Monday 22 July 2013

Making Christmas the Best Ever




I thought at least when I re-joined the Christmas shoppers this year I would feel connected again. But I don’t. That is the one thing I didn’t anticipate. I thought when I was physically better I would be mentally better as well. But I’m not. I am changed forever. I still feel like I’m an alien observing earth from my spaceship. There are days when I can’t believe this is happening to me. It’s like I see myself across the room and I am someone I don’t want to meet. I can’t seem to engage in casual conversation or take any interest in trivial affairs. I look around at the objects in my home and wonder why I thought it was important to buy any of them. They are just useless things. I think of the people I have been friends with for years. I should call them, but I never pick up the phone. I don’t know what I would say. More than when I was hiding my disease, perhaps now I am truly defeated by it. I want to skype family but I know I won’t be good company. I am glued to the news. I am emotionally involved with the dead and dying and I don’t think I will ever totally walk the earth like I used to. I’ve never felt as completely alone as I do now.

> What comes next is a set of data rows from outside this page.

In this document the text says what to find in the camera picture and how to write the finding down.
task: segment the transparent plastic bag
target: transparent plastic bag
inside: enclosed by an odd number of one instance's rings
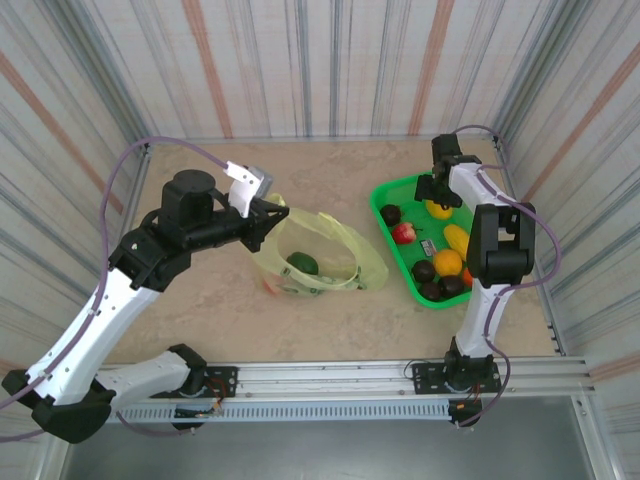
[[[284,205],[277,194],[267,200]],[[287,262],[295,252],[313,257],[318,274],[304,273]],[[326,213],[298,208],[291,208],[287,218],[269,232],[252,259],[263,286],[274,294],[317,296],[332,290],[377,290],[389,274],[378,252],[353,228]]]

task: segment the orange
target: orange
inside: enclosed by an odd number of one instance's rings
[[[462,258],[455,250],[448,248],[440,250],[433,257],[433,266],[441,277],[459,275],[462,271]]]

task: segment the beige floor
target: beige floor
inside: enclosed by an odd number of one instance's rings
[[[461,140],[465,153],[494,163],[491,144]],[[324,211],[357,229],[389,267],[378,292],[327,293],[314,299],[274,298],[255,280],[239,243],[200,252],[125,334],[109,357],[136,362],[186,343],[208,361],[375,360],[440,357],[460,327],[465,305],[430,310],[411,297],[369,209],[381,183],[431,167],[429,142],[226,144],[206,147],[220,158],[258,165],[275,177],[272,191],[309,211]],[[164,183],[186,168],[209,171],[226,191],[229,181],[197,154],[157,147],[136,222],[157,208]],[[497,344],[509,355],[552,355],[535,289],[516,292]]]

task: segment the plastic tray
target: plastic tray
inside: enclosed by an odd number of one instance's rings
[[[465,288],[463,293],[453,298],[446,300],[443,299],[438,302],[431,302],[418,292],[420,284],[413,280],[411,268],[418,260],[427,259],[429,261],[433,261],[433,257],[427,256],[425,253],[425,249],[422,245],[423,241],[431,240],[436,251],[449,248],[449,244],[444,238],[444,227],[454,224],[469,233],[471,231],[473,215],[464,205],[462,208],[454,209],[453,215],[448,220],[437,220],[429,215],[424,202],[416,202],[414,200],[416,183],[420,175],[413,175],[411,177],[401,178],[399,180],[394,180],[393,182],[380,185],[371,194],[370,205],[373,210],[373,214],[378,219],[378,224],[380,225],[382,234],[387,240],[389,248],[400,267],[400,271],[402,272],[407,285],[409,286],[409,291],[416,301],[429,308],[449,308],[468,301],[469,297],[471,297],[471,289]],[[400,210],[402,211],[402,221],[411,222],[417,229],[420,229],[420,231],[416,232],[418,238],[415,242],[410,243],[409,245],[397,245],[393,241],[393,238],[391,237],[392,228],[387,227],[380,216],[380,209],[388,204],[400,207]],[[439,278],[439,276],[436,276],[434,281],[437,282]]]

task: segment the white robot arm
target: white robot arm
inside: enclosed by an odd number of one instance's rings
[[[109,257],[99,310],[62,362],[45,374],[84,324],[97,289],[51,350],[28,370],[13,370],[4,378],[11,394],[43,378],[19,401],[33,410],[44,431],[78,443],[93,435],[111,411],[160,392],[201,391],[206,362],[186,345],[146,362],[99,369],[136,317],[190,267],[192,253],[237,240],[256,252],[288,215],[287,207],[261,200],[272,181],[265,172],[229,162],[225,173],[234,179],[228,195],[215,188],[211,175],[197,170],[179,172],[165,184],[161,207],[128,232]],[[214,210],[216,201],[222,208]]]
[[[535,210],[501,192],[477,157],[462,154],[455,134],[440,135],[431,145],[432,173],[419,177],[415,200],[432,200],[443,208],[459,208],[464,202],[473,212],[467,249],[473,284],[464,322],[444,362],[413,365],[416,393],[459,393],[474,386],[482,393],[497,392],[501,384],[493,339],[511,287],[533,269],[535,221],[525,213]],[[502,232],[512,238],[501,239]]]

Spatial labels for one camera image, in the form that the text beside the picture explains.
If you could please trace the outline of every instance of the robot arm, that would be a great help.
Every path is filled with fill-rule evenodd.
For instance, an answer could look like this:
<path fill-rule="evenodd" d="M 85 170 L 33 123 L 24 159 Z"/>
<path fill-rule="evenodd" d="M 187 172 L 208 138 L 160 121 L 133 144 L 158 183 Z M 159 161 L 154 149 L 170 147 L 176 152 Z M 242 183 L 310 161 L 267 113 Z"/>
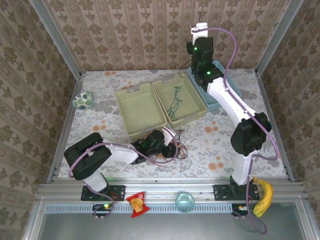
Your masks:
<path fill-rule="evenodd" d="M 65 150 L 64 157 L 76 180 L 83 180 L 91 189 L 100 192 L 108 186 L 99 171 L 106 160 L 131 165 L 144 163 L 146 159 L 137 152 L 146 157 L 160 153 L 165 158 L 174 157 L 176 148 L 170 141 L 176 133 L 167 127 L 162 130 L 154 130 L 145 139 L 132 144 L 106 142 L 99 133 L 94 132 Z"/>
<path fill-rule="evenodd" d="M 229 86 L 229 84 L 227 84 L 227 87 L 233 92 L 233 95 L 237 97 L 237 99 L 245 106 L 245 108 L 252 115 L 256 113 L 252 108 L 250 108 L 247 104 L 243 102 L 243 100 L 234 92 L 234 90 Z M 250 117 L 243 111 L 243 109 L 238 105 L 238 103 L 226 91 L 222 77 L 214 79 L 213 82 L 209 83 L 207 87 L 207 92 L 220 103 L 223 109 L 230 116 L 235 127 L 238 126 L 238 124 L 241 123 L 243 120 L 250 119 Z M 247 183 L 251 158 L 253 154 L 257 153 L 258 151 L 254 150 L 250 152 L 247 156 L 244 156 L 243 154 L 237 154 L 232 178 L 239 186 L 245 185 Z"/>
<path fill-rule="evenodd" d="M 266 134 L 247 113 L 254 116 L 268 132 L 271 130 L 271 124 L 266 114 L 256 113 L 242 101 L 228 82 L 225 85 L 224 74 L 212 64 L 213 38 L 208 37 L 207 30 L 194 32 L 207 28 L 206 22 L 200 22 L 191 27 L 192 41 L 186 43 L 187 51 L 192 55 L 191 69 L 197 84 L 220 103 L 233 121 L 235 131 L 231 137 L 231 145 L 238 154 L 232 179 L 238 186 L 243 186 L 247 183 L 252 156 L 258 153 L 266 141 Z M 230 94 L 246 108 L 246 111 Z"/>

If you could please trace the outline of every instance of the patterned wallpaper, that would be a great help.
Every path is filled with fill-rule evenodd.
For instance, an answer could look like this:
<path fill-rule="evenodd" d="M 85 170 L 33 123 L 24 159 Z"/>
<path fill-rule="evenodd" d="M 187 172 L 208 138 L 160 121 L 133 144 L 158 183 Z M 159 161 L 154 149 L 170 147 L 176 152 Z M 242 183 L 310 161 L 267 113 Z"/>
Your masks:
<path fill-rule="evenodd" d="M 235 34 L 233 68 L 254 68 L 289 0 L 44 0 L 82 72 L 179 69 L 199 19 Z M 211 32 L 226 65 L 233 41 Z"/>
<path fill-rule="evenodd" d="M 0 239 L 20 239 L 75 79 L 27 0 L 0 0 Z"/>
<path fill-rule="evenodd" d="M 262 75 L 296 180 L 320 223 L 320 0 L 304 0 Z"/>

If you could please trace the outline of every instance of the chip bag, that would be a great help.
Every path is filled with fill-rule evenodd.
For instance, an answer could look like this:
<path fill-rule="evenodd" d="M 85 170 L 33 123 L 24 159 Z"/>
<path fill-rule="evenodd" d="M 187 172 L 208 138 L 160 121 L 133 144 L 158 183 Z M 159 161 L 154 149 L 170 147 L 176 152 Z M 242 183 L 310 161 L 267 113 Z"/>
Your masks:
<path fill-rule="evenodd" d="M 133 208 L 133 213 L 131 218 L 135 218 L 138 217 L 142 214 L 144 214 L 145 212 L 149 211 L 149 207 L 147 207 L 144 204 L 144 200 L 145 200 L 145 192 L 138 192 L 137 194 L 130 196 L 126 199 L 132 206 Z"/>

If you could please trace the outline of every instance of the yellow banana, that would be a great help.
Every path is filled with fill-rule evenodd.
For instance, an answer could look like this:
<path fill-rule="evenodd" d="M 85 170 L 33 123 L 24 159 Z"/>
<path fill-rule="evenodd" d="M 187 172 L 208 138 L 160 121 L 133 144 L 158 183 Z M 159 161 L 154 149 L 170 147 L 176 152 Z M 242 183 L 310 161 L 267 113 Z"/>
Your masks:
<path fill-rule="evenodd" d="M 258 202 L 257 205 L 255 205 L 253 209 L 254 215 L 256 215 L 258 218 L 260 218 L 270 207 L 270 204 L 272 202 L 272 197 L 274 195 L 274 189 L 271 186 L 271 184 L 267 181 L 264 181 L 262 179 L 258 179 L 256 177 L 253 177 L 253 181 L 255 183 L 261 184 L 263 190 L 264 190 L 264 195 L 263 198 L 260 202 Z"/>

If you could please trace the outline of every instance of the floral tablecloth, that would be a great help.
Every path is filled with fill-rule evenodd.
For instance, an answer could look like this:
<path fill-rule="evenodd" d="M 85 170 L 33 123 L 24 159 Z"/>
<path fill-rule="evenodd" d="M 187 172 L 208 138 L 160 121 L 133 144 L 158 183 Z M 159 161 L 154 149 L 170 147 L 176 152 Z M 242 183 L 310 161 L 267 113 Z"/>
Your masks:
<path fill-rule="evenodd" d="M 94 104 L 90 109 L 75 111 L 66 148 L 93 132 L 99 132 L 110 142 L 130 143 L 131 140 L 117 107 L 115 93 L 121 89 L 153 82 L 177 73 L 177 70 L 87 72 L 82 90 L 93 93 Z M 258 113 L 267 113 L 253 69 L 230 70 L 229 74 L 238 85 L 242 99 L 248 106 Z M 212 178 L 229 177 L 232 174 L 236 152 L 231 146 L 230 137 L 235 126 L 222 108 L 207 112 L 204 117 L 182 125 L 178 129 L 184 129 L 181 143 L 188 149 L 186 159 L 176 159 L 162 167 L 148 161 L 138 165 L 106 161 L 100 167 L 100 171 L 106 177 L 113 178 Z M 263 144 L 260 152 L 268 157 L 275 155 L 269 139 Z M 69 169 L 66 159 L 63 159 L 59 177 L 68 177 Z M 253 175 L 286 177 L 280 158 L 276 162 L 256 160 L 253 165 Z"/>

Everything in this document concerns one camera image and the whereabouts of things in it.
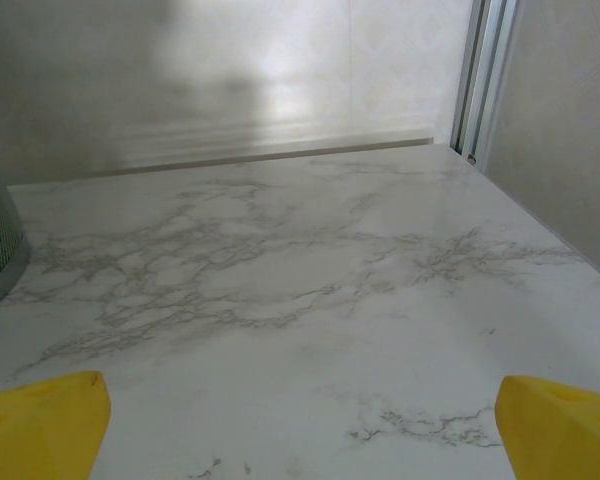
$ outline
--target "marble countertop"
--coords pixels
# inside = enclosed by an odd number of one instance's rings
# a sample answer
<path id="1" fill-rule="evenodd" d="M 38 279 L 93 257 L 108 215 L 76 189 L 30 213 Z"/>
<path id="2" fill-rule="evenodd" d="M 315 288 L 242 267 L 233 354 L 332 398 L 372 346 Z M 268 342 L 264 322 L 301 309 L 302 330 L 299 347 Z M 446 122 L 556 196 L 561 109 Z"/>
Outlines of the marble countertop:
<path id="1" fill-rule="evenodd" d="M 600 275 L 444 146 L 13 195 L 0 389 L 104 372 L 93 479 L 513 479 L 502 377 L 600 390 Z"/>

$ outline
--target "baseboard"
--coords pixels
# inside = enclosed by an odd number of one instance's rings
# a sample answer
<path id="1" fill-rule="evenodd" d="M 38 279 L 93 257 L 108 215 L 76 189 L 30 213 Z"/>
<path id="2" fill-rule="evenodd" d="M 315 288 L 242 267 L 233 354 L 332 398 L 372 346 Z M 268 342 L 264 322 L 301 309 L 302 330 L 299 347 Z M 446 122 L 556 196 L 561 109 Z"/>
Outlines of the baseboard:
<path id="1" fill-rule="evenodd" d="M 93 165 L 94 175 L 424 145 L 433 143 L 433 131 L 430 128 L 373 131 L 365 126 L 320 131 L 315 125 L 310 129 L 292 125 L 255 133 L 244 128 L 200 132 L 182 125 L 177 128 L 161 125 L 127 131 L 112 138 L 112 143 L 118 150 L 118 161 Z"/>

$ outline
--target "yellow object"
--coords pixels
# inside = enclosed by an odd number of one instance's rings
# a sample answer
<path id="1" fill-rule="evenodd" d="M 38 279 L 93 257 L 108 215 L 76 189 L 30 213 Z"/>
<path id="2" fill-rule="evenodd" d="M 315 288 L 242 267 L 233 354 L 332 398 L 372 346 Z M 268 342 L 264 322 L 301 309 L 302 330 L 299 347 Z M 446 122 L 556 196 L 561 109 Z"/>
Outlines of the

      The only thing I can do for myself and for my family is to pretend everything is all right and put on a positive attitude. This year I am going to make Christmas the best ever. We put up the Christmas tree on December 1st and decorated it. Many of our tree ornaments were bought in places we visited or stayed over the years. A little mailbox from the inn we stayed at for our first anniversary sits near the top of the tree. A train from Minnesota where we lived once, a San Francisco cable car, a little Shakespeare doll from London, and a beeswax heart from New Zealand reminded me of the journey I had already taken. I sat in the evening and looked at my life through those ornaments and tried to truly appreciate how many happy moments I have had and how long I have been able to avoid THE BIG GIANT FOOT. I knew I should feel genuinely happy that I, like Arj Barker said, was here now, enjoying this moment. So I started buying little presents, Christmas crackers and stocking stuffers. I wrote out Christmas cards and ordered gifts for the overseas relatives. Abby and Charlotte made plans to come home. This time there would be nothing shocking to tell them. They could relax and enjoy themselves. Alex was going to take two weeks’ off. We would all be together for Christmas and it would be wonderful. Although the threat of my disease would always be over me, I promised myself that this holiday I wouldn’t talk about it, dwell on it or fear it. I would live, laugh and love with those who mean the most to me in the world.